特集
» 2005年05月19日 08時44分 公開

訪れる環境変化:生き残るためにITアーキテクトをめざすのも一法 (1/2)

米国でオフショアの進展はSEにとって危機的な状況をもたらしている。日本に同じことが起こらないと、どうして言えるだろう。(特集:顧客満足度ナンバーワンSEの条件)

[吉田育代,ITmedia]

 事態はわれわれが考えているより深刻らしい。

 米国Meta Groupによると、オフショア・アウトソーシングの規模は2004年現在で100億ドルを突破しており、2008年まで年平均約20%の成長を見せる、2008〜2009年にはアプリケーション関連業務の60%オフショア・アウトソーシングになると予想している。

 日本に同じことが起こらないと、どうして言えるだろう。実際、オフショアアウトソーシングは進んでいる。日本経済はいまだに停滞を脱したとはいえず、間接経費であるIT投資も随所でコスト削減の圧力を受けている。その即効策としてオフショアアウトソーシング気運が盛り上がっているわけだ。

 私が取材したシステムインテグレーターによると、その陰にひそむリスクを顧客に説いても要請は厳しく、もうその流れは押しとどめようがないらしい。一説によると、近い将来、日本国内で必要とされるIT技術者は半減するとまで言われている。

 もし、あなたがIT技術者としてキャリアを積むことを望むのなら、高い付加価値を提供できる分野でなければならない。「それはもはや顧客満足度ナンバーワンをめざすためだけではなく、生き残るためにも必要なことだ」と、日本総合研究所リスク・品質統括部マネジャー 技術士(情報工学部門)の細川努氏は話す。

日本総合研究所リスク・品質統括部マネジャー 技術士(情報工学部門) 細川努氏

 それを実践する1つの道として同氏が提案するのが、「これからの環境変化に強い」技術者を目指すことである。

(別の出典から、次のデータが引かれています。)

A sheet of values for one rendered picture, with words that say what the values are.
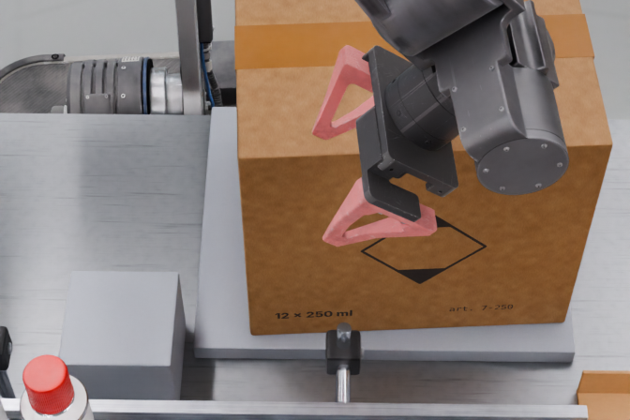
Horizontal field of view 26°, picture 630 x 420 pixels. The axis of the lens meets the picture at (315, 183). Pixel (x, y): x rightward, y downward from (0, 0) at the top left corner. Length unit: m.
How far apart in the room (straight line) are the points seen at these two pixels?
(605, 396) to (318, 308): 0.28
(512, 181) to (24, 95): 1.57
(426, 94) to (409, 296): 0.39
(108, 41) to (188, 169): 1.31
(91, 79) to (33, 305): 0.79
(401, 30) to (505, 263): 0.43
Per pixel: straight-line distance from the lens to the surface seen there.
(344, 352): 1.15
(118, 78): 2.10
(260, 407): 1.14
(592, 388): 1.30
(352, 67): 0.98
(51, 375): 1.03
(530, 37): 0.88
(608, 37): 2.77
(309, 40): 1.16
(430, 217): 0.94
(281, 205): 1.13
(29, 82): 2.36
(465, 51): 0.86
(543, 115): 0.84
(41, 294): 1.37
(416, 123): 0.91
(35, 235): 1.42
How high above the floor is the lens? 1.96
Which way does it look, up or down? 52 degrees down
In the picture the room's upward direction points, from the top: straight up

 今日、産業界の事業環境は刻々と変化している。企業買収、e-ビジネスへの進出などの業態変化、技術革新による競争激化、国際化など急速な環境変化の中にあっては、どんな大企業ですら、10年・20年後はどうなっているか予測すらできないと言っても過言ではないだろう。

 こうした厳しい変化の時代にあっては、単に業務知識に詳しい、マネジメント能力が高いだけでは、SEとして生き残ることは難しい。

 ちょうど、経済産業省のITSS(ITスキル標準)では、こうしたビジネス変化に対応して最適なITアーキテクチャを構築する人材像として「ITアーキテクト」の必要性を説いているが、「これからのSEもちょうどITアーキテクトに近い役割を求められるようになるのではないか」と細川氏は話す。